By Sari Horwitz
Washington Post Staff Writer
Tuesday, June 19, 2007
Federal agents investigating the April 16 shootings at Virginia Tech think Seung Hui Cho displayed many of the same characteristics of a criminal behavioral profile called the "Collector of Injustice," or someone who considers any misfortune against him the fault or responsibility of others.
Agents from the Bureau of Alcohol, Tobacco, Firearms and Explosives also think Cho mentally and physically tried to transform himself into an alter ego he called "Ax Ishmael" before his rampage.
In the days and weeks leading up to the massacre of 32 students and faculty members, Cho changed his personality from passive to active. On the morning of the shootings, which the agents say were motivated by a vendetta against society, he tried to further erase his identity by deleting his Hotmail account from his computer. In addition, he removed the hard drive, and investigators have not been able to find it, the agents say.

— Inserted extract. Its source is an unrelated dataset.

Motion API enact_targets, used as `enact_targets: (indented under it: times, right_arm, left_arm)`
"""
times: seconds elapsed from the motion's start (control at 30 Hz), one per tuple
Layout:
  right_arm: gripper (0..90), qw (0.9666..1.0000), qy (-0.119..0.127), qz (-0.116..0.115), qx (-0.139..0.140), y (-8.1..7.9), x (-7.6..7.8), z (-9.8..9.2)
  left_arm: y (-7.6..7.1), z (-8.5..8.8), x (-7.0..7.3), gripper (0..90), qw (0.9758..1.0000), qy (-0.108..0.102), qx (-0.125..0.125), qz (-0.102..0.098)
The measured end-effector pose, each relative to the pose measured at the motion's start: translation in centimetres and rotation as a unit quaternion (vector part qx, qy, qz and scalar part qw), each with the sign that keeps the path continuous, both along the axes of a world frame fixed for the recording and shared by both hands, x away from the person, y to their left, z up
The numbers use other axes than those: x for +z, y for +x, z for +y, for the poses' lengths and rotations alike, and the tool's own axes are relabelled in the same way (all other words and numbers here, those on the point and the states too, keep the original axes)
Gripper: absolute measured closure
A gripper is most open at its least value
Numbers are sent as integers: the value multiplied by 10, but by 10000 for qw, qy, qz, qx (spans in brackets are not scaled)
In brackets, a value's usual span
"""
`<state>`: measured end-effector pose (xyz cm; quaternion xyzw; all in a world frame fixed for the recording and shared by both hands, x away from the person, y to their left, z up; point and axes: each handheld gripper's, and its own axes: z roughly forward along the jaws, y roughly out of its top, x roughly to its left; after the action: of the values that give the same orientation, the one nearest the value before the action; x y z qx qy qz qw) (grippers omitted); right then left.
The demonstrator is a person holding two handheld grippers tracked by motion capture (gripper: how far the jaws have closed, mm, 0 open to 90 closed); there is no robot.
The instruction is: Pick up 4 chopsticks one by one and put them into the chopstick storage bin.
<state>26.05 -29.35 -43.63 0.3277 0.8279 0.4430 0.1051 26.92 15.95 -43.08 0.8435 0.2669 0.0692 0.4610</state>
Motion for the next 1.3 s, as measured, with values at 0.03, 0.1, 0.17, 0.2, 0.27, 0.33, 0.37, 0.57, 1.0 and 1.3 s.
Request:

When police found Cho's body inside a Norris Hall classroom, the words "Ax Ishmael" were scrawled in red on his left arm, and notes and tapes he left also referred to them.
Investigators think "Ax Ishmael" is based on the biblical figure Ishmael, the son of Hagar, a maidservant to Sarah, and the prophet Abraham. Ishmael lived as an outcast, and his brother Isaac was favored. Writings that Cho left in his dorm room, sent to the Virginia Tech English Department and mailed to NBC reveal twisted references to religion as part of his identity.
This working theory is part of the preliminary findings of an enormous law enforcement investigation. Over the past two months, state police and federal agents have documented and tracked more than 700 leads and conducted thousands of interviews. They do not think Cho targeted anyone individually. Police have also looked for Cho's hard drive, including a search of the Virginia Tech duck pond, where someone saw Cho early on the morning of the shootings.
Nearly 400 state troopers and investigators, with agents from the ATF and FBI, have worked on the case.
Dubbed Operation Prevail, the investigation has explored every aspect of Cho's life, including mental health issues and his school records. Authorities have tracked down his credit card purchases of guns and ammunition and any possible connections to his victims. Armed with subpoenas, they painstakingly examined all of the computer accounts of Cho and his victims.
ATF agents have assembled a sketch of Cho that they say fits the "Collector of Injustice" profile.
"It is always someone else's fault, and the world is out to get them," Bart McEntire, the resident agent in charge of the ATF's Roanoke office, said in describing people who fit the profile. Eventually, the person's compilation of wrongs becomes overloaded, and he lashes out violently to right them and get even with those who he believes have caused him misfortune and ridicule.
The manifesto that Cho left in his dorm room, with other writings that investigators have studied, indicate that Cho believed that people had no respect for him or others he perceived were like him, and that he planned to do something about it. In one writing, he warned: "Kill yourselves or you will never know how the dorky kid that [you] publicly humiliated and spat on will come behind you and slash your throats. . . . Kill yourselves or you will never know the hour the little kid will come with hundreds of rounds of ammunition on his back to shoot you down."
In another, he sarcastically thanked everyone who had treated him as a "filthy street dog" and an "ugly, little, retarded, low-life kid."
Cho, 23, of Centreville, whose family was religious and had sought help for him from a Woodbridge church, repeatedly made religious references. He said that he had been "crucified" and that, as with Jesus, his actions would set people free. He called himself a "martyr" who would "sacrifice" his life. He wrote that he would go down in history as the "Jesus Christ of the Weak and Defenseless." He thought his actions would inspire others to fight back and get even.
Among the writings, Cho included three pictures of himself, which investigators think show how his self-image progressed. In the first picture, he is smiling. In the next, his arms are outstretched like Jesus's on the cross. And in the third, his arms are crossed as if he is lying dead in a coffin, agents said.
As part of his physical transformation, investigators have said, he methodically bought weapons and clothes for his killing spree. They have documented his purchases in detail, from the cargo pants he wore in Norris Hall to the hundreds of rounds of ammunition he carried and his visits to a nearby firing range.
When he was ready, he wrote: "I am Ax Ishmael."
Police have not discovered why he uses the word "Ax," but his writings suggest he identified with Ishmael. According to some religious scholars, Ishmael held his brothers in contempt, despised the rituals of society and considered himself to be free of social control.
The writings also reveal that Cho had decided to strike out against those who had committed what he perceived were injustices against him: "I say we take up the cross, Children of Ishmael, take up our guns and knives . . . and take no prisoners and spare no lives."
State police officials would not comment on the ATF's theory about Cho. They said investigators do not now why Cho chose his particular victims or the locations of his killings.
"We don't know all the answers," State Police Superintendent W. Steven Flaherty said in an interview. "There are hundreds of items of evidence at the medical examiner. There are hundreds and hundreds of interviews. It could be another six months. We are interviewing and re-interviewing. Law enforcement only gets one chance to get this right."